Some of the comparator occupations that have been used are questionable: social workers were compared with air traffic controllers; librarians with transport engineers; administrative and clerical staff at Health New Zealand with mechanical engineers.

Another problem is how to decide what counts as a female-dominated occupation. Under the scrapped legislation, any occupation with at least 60% women was classified as female dominated. That allowed secondary school teachers (61% female) to become part of the largest pay equity claim ever, albeit alongside primary teachers who are more predominantly women. It’s hard to argue that one of the most heavily unionised occupations in the country has been penalised simply because it is 61% female.

A very large elephant in the room is that most pay equity claims have been for occupations funded largely from the public purse. Could it be that, if these occupations are poorly paid, it is because they are funded by the politically- and fiscally constrained state, rather than because they are female dominated?

The gender pay gap for New Zealand’s full-time workers is 4.2% – about the same as Norway and much less than Australia, Canada or the UK. That 4.2 % gap would be a lot lower if fathers took as much time out of paid work for parenting as mothers. But that comes down to choices made by individual families, not to the sexism of employers.

The pay gap increases to 8.2 % if we include part time workers, even though the pay gap for part time work actually favours women. That might seem contradictory, but it makes sense if we consider that, on an hourly basis, part time work is generally less well paid than full time work, and that a large majority of part-time workers are female.

But why is part-time work less well remunerated than fulltime work? Given that most part-time workers are women, is it down to sexism? Again, not necessarily. It may be that part-time jobs tend to be lower-skilled, or trade off flexible hours for pay.

Many factors contribute to the gender pay gap and separating them is difficult. Despite this, proponents of the defunct pay equity legislation confidently assert, without evidence, that any pay gap between men and women is attributable to sexism.

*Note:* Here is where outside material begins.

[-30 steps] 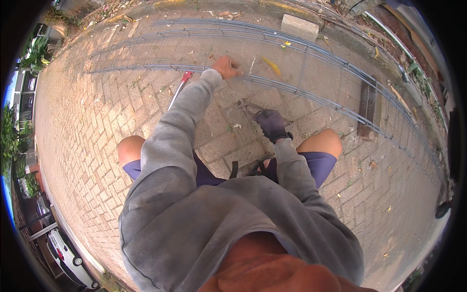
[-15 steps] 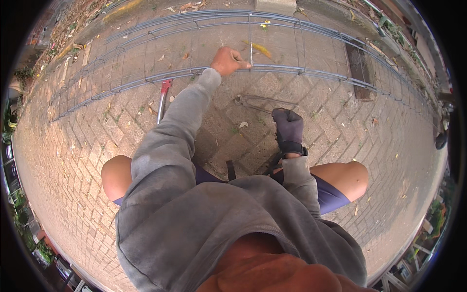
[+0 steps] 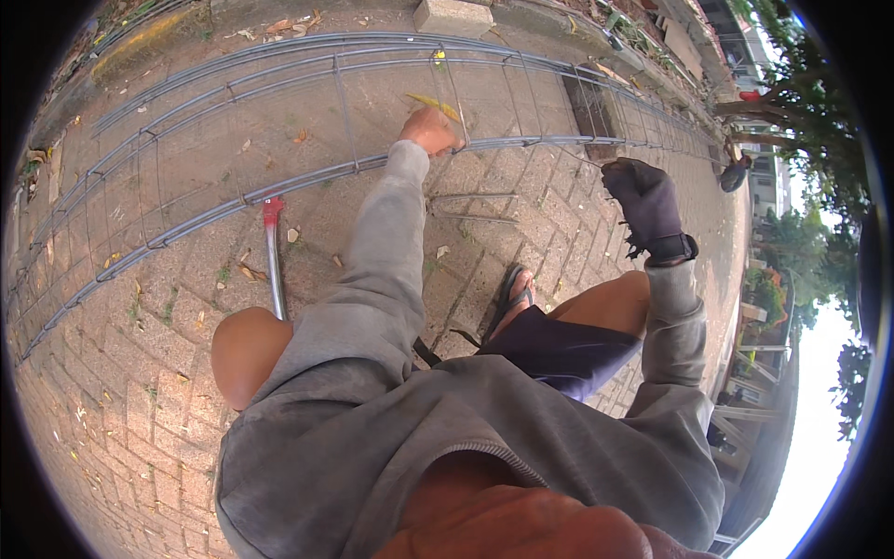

If some female-dominated occupations are underpaid because they are female-dominated, that is a travesty that should be corrected. But, to get it right, we need reasoned debate that takes into account all the pieces of what is a very difficult puzzle. Unfortunately, the debate in our parliament and media seems characterised more by outrage than evidence.

Dr Michael Johnston is a Senior Fellow at the New Zealand Initiative.
Bali Haque, is a New Zealand educator. His career has included four principalships.
This article was published HERE

3 comments:

Anonymous said...


Article might interest
https://www.journals.uchicago.edu/doi/10.1086/715835
Pay gap explanations usually rely on incomplete data

Anonymous said...

The existing pay equity scheme doesn’t work because you’re not comparing apples with apples. End of story.

Anonymous said...

Pay equity is a complete fallacy.
It implies I should be paid the same as Linda evagelista for getting out of bed everyday….but let’s face reality, I am not 6ft and built for walking up and down a runway. A bus driver doesn’t get the same as a pilot even though both arguably are responsible for the lives and safety of their passengers.
A person training to work as a librarian begins that training knowing full well that being a librarian doesn’t pay very well….so if they’re not going to be happy with what the profession pays why on earth are they not training to work as an it professional instead? (Arguably similar work, similar working conditions but higher skill set and much better pay - for about the same amount of training.)
I’m a woman
I’m a mum
I work in a male dominated industry and I’m paid for my skills and experience….
I think the pay equity thing was absolute horse droppings from the start and just another way for people paid for by taxpayers to extract more money from actual taxpayers….you know the few people left in this country who don’t rely on taxpayers to ensure their income.
Productivity in this country is broken because everyone in it seems to rely on taxpayers of which there are fewer and fewer. Eliminate working for families, downsize and defund all ministries by half… Javier millei is my new hero.